(ABOUT THIS TASK): For each line of the listing below that contains the string "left", copy the line.
[Start of Attachment]
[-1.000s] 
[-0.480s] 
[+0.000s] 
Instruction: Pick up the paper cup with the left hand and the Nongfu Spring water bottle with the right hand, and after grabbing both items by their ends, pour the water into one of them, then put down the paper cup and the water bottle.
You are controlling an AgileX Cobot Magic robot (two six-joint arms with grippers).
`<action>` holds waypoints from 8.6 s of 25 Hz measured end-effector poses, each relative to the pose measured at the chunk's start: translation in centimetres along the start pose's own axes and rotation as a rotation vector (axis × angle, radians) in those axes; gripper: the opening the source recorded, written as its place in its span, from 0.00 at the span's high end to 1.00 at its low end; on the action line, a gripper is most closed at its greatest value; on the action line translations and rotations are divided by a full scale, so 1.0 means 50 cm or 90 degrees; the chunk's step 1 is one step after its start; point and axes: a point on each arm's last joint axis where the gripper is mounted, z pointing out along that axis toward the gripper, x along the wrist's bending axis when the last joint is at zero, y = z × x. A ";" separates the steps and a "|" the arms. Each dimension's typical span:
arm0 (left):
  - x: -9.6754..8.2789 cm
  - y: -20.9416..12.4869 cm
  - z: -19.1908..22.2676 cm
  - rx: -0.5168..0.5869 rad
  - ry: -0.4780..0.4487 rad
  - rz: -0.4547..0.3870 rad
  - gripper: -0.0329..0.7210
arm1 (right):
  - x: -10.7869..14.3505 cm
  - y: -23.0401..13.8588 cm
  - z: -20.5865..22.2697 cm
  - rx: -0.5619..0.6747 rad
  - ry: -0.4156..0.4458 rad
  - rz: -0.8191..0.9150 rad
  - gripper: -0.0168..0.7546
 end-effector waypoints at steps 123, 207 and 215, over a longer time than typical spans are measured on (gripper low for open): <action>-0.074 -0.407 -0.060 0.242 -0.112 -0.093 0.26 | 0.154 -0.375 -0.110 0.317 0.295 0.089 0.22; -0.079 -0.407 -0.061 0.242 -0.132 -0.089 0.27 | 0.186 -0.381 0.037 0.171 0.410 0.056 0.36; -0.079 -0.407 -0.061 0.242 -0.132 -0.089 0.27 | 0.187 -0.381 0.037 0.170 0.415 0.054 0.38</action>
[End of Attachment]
(ANSWER BOX):
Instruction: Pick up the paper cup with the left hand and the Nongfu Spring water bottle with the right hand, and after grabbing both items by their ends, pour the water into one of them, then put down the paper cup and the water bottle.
arm0 (left):

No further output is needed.